Directions for this task → Report how many lines of these entries hold the string "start"; reply with the number alone.

[Collection entries]
# # #

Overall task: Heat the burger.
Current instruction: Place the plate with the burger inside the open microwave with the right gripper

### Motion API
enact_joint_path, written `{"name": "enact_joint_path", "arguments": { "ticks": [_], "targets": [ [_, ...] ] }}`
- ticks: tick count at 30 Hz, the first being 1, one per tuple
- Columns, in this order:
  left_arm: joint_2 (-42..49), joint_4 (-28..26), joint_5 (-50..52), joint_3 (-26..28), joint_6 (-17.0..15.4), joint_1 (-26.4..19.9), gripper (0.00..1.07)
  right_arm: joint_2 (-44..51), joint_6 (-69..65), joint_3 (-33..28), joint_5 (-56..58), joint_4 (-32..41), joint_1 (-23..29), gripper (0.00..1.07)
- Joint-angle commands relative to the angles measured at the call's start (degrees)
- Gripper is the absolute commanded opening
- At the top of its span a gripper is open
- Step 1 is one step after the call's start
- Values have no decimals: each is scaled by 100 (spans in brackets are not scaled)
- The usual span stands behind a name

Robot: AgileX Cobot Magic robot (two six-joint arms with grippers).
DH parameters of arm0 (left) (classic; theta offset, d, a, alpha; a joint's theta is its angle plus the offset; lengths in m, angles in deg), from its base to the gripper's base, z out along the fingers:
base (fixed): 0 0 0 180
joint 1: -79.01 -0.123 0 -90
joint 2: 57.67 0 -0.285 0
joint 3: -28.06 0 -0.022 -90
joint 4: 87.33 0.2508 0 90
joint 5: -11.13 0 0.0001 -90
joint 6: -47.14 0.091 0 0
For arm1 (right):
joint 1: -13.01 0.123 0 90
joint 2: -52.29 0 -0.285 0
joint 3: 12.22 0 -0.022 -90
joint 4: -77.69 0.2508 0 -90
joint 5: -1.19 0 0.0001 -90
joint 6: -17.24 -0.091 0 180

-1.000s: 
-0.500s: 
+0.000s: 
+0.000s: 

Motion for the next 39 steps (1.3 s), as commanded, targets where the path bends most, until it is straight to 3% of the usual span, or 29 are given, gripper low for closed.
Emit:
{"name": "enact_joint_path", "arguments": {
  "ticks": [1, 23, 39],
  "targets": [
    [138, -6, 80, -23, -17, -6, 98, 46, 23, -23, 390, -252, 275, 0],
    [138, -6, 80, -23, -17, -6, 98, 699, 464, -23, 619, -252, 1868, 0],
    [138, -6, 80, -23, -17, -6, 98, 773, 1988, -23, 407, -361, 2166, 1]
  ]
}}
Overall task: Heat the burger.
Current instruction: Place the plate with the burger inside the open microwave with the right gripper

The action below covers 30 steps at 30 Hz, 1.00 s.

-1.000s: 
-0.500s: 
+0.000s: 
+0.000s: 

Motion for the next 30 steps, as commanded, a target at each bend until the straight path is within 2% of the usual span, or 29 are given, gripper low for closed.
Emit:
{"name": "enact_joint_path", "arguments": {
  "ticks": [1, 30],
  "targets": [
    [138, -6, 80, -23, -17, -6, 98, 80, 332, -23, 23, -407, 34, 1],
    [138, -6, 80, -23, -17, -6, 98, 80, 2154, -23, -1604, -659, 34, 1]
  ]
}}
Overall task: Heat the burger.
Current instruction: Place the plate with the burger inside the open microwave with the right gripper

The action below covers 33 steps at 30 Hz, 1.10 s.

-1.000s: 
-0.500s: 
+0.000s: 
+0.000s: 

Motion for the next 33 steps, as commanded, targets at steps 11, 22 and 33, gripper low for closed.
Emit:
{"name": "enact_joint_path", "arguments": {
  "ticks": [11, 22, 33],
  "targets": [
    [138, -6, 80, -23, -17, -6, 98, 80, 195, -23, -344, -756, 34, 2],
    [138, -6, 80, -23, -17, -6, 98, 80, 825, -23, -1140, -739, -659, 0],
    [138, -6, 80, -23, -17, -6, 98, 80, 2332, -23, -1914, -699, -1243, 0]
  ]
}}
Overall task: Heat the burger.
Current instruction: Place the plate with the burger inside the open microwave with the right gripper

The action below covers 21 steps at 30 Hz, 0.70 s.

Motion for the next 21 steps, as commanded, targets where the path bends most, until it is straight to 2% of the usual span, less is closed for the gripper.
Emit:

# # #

Task result → 2